Use a time series package. The xts package has functions designed specifically to do that. Or look at the aggregate and rollapply functions in the zoo package.
The rmetrics ebook has a useful discussion, including a performance comparison of the various packages: https://www.rmetrics.org/files/freepdf/TimeSeriesFAQ.pdf
Edit: Look at my answer to this question. Basically you need to truncate every timestamp into a specific interval and then do the aggregation using those new truncated timestamps as your grouping vector.
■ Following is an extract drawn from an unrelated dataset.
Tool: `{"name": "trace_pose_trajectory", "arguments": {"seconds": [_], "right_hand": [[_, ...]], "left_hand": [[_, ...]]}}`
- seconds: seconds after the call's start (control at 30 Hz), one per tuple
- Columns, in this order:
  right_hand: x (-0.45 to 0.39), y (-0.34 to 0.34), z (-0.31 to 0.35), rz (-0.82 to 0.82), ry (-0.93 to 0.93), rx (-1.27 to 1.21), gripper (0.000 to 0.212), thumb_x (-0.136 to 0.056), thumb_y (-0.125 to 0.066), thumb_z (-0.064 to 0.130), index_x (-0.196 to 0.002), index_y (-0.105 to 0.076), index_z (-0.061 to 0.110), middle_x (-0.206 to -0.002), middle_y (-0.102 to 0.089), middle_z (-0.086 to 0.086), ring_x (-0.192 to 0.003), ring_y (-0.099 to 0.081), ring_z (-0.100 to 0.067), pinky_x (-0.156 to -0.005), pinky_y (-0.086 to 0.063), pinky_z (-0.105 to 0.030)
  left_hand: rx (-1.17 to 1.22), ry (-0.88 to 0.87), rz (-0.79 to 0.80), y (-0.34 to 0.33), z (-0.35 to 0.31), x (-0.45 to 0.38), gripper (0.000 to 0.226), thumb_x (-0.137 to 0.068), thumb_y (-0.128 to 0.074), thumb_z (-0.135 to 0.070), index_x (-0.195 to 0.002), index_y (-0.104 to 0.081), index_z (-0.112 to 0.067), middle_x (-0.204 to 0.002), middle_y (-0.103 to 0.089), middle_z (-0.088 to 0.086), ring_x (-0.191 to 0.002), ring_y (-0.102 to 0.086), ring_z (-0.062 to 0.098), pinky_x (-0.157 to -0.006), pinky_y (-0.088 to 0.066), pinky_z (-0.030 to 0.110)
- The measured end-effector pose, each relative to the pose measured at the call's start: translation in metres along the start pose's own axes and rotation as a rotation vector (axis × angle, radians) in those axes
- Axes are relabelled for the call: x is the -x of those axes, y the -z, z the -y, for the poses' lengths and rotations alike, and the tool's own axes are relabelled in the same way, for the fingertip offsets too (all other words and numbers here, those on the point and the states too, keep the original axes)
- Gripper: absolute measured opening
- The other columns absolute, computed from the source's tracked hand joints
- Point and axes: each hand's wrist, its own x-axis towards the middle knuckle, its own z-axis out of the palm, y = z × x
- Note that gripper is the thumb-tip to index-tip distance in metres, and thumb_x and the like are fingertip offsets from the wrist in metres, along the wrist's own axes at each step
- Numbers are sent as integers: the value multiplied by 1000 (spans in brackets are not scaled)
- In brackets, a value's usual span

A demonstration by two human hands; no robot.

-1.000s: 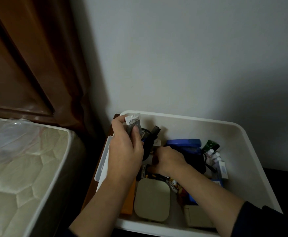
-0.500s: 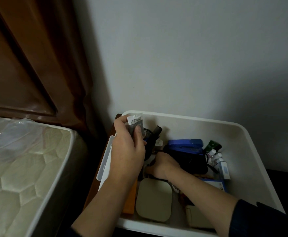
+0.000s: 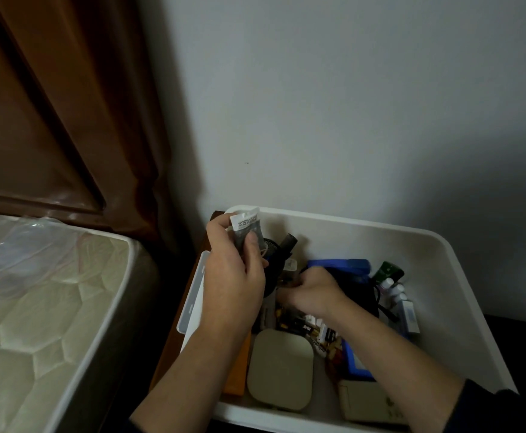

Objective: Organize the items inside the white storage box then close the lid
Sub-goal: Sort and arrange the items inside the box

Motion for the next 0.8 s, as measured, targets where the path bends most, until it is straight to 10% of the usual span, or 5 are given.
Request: {"name": "trace_pose_trajectory", "arguments": {"seconds": [0.37, 0.8], "right_hand": [[-2, -6, -13, -182, 342, 767, 21, -90, -71, 43, -106, -72, 30, -95, -73, 4, -90, -73, -24, -74, -57, -34], [-9, -1, -18, -306, 269, 694, 10, -92, -71, 37, -99, -71, 30, -93, -72, 5, -88, -72, -24, -70, -51, -32]], "left_hand": [[27, 7, 1, 1, 0, 0, 25, -109, -54, -17, -125, -43, -31, -80, -71, -7, -73, -74, 7, -58, -51, 13], [18, 10, 16, 1, -1, 0, 23, -109, -54, -16, -127, -43, -25, -86, -72, -7, -75, -74, 5, -57, -52, 14]]}}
This is an interesting question; with the proliferation of the various time series packages and methods, there ought to be an approach for binning irregular time series other than by brute force that the OP suggests. Here is one "high-level" way to get the intervals that you can then use for aggregate et al, using a version of cut defined for chron objects.
require(chron)
require(timeSeries)
my.times <- "
2010-01-13 03:02:38 UTC
2010-01-13 03:08:14 UTC
2010-01-13 03:14:52 UTC
2010-01-13 03:20:42 UTC
2010-01-13 03:22:19 UTC
"
time.df <- read.delim(textConnection(my.times),header=FALSE,sep="\n",strip.white=FALSE)
time.seq <- seq(trunc(timeDate(time.df[1,1]),units="hours"),by=15*60,length=nrow(time.df))
intervals <- as.numeric(cut(as.chron(as.character(time.df$V1)),breaks=as.chron(as.character(time.seq))))
You get
intervals
[1] 1 1 1 2 2
which you can now append to the data frame and aggregate.
The coersion acrobatics above (from character to timeDate to character to chron) is a little unfortunate, so if there are cleaner solutions for binning irregular time data using xts or any of the other timeSeries packages, I'd love to hear about them as well!..
I am also curious to know what would be the most efficient approach for binning large high-frequency irregular time series, e.g. creating 1-minute volume bars on tick data for a very liquid stock.